Return, from the data that follows, each line that holds the word "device".

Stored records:
=== Begin Enclosure ===
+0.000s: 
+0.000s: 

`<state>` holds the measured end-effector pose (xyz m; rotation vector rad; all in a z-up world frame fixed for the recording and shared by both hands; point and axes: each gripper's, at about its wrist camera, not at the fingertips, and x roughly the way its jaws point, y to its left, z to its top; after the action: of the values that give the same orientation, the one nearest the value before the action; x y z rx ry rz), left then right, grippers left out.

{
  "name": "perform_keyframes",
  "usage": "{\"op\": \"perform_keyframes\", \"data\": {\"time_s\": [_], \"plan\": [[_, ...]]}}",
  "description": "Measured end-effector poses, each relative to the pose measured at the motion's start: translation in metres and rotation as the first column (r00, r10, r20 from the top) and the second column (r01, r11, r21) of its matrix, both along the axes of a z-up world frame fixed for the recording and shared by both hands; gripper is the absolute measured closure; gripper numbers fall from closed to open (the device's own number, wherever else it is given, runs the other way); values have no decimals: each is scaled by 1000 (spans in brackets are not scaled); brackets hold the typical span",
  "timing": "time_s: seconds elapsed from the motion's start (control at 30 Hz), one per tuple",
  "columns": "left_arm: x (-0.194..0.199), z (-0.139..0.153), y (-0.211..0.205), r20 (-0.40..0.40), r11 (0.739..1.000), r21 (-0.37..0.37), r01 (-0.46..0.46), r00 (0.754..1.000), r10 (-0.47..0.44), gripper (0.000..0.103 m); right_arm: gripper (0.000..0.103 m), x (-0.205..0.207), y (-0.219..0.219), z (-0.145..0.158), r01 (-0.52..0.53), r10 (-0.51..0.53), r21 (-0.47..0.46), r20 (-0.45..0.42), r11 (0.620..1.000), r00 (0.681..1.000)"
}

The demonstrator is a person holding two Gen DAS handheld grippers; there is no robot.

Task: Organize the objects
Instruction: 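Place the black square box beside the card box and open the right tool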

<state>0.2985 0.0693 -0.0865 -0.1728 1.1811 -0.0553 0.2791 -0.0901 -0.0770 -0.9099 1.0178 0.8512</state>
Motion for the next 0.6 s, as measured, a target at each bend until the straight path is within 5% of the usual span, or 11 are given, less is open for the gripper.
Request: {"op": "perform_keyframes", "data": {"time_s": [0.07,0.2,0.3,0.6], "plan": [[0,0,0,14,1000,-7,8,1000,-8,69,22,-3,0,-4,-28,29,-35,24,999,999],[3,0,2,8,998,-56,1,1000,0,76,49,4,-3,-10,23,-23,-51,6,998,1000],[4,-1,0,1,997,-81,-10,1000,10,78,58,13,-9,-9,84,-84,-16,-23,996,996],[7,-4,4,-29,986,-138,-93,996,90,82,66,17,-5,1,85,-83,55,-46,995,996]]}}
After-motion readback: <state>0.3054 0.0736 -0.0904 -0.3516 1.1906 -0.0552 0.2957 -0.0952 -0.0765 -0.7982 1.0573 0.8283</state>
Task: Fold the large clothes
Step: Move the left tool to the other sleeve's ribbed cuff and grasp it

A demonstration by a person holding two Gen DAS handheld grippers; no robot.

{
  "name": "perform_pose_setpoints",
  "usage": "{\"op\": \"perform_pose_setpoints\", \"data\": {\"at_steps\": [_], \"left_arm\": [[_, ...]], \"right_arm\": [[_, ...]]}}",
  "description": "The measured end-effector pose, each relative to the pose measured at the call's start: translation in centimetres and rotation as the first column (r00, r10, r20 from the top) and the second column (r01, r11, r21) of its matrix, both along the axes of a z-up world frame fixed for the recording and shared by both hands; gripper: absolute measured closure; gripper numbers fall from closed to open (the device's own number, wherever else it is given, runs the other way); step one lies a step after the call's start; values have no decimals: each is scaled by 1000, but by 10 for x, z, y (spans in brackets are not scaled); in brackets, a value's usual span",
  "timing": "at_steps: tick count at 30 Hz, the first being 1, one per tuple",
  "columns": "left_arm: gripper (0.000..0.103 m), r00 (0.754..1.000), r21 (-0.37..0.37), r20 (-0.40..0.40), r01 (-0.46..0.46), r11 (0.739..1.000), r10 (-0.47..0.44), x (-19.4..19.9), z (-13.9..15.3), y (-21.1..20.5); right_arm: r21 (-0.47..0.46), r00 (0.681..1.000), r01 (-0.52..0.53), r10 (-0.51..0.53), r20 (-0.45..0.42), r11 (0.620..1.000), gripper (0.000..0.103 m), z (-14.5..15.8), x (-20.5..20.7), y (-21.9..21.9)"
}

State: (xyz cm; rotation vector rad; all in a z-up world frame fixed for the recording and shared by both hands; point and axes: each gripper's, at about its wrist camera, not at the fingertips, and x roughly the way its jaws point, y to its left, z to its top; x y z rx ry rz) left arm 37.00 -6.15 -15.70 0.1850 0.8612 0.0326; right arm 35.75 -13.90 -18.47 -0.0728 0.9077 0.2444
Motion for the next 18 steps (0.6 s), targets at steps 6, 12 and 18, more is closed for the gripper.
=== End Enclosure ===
◆ Exercise answer:
  "description": "Measured end-effector poses, each relative to the pose measured at the motion's start: translation in metres and rotation as the first column (r00, r10, r20 from the top) and the second column (r01, r11, r21) of its matrix, both along the axes of a z-up world frame fixed for the recording and shared by both hands; gripper is the absolute measured closure; gripper numbers fall from closed to open (the device's own number, wherever else it is given, runs the other way); values have no decimals: each is scaled by 1000 (spans in brackets are not scaled); brackets hold the typical span",
  "description": "The measured end-effector pose, each relative to the pose measured at the call's start: translation in centimetres and rotation as the first column (r00, r10, r20 from the top) and the second column (r01, r11, r21) of its matrix, both along the axes of a z-up world frame fixed for the recording and shared by both hands; gripper: absolute measured closure; gripper numbers fall from closed to open (the device's own number, wherever else it is given, runs the other way); step one lies a step after the call's start; values have no decimals: each is scaled by 1000, but by 10 for x, z, y (spans in brackets are not scaled); in brackets, a value's usual span",

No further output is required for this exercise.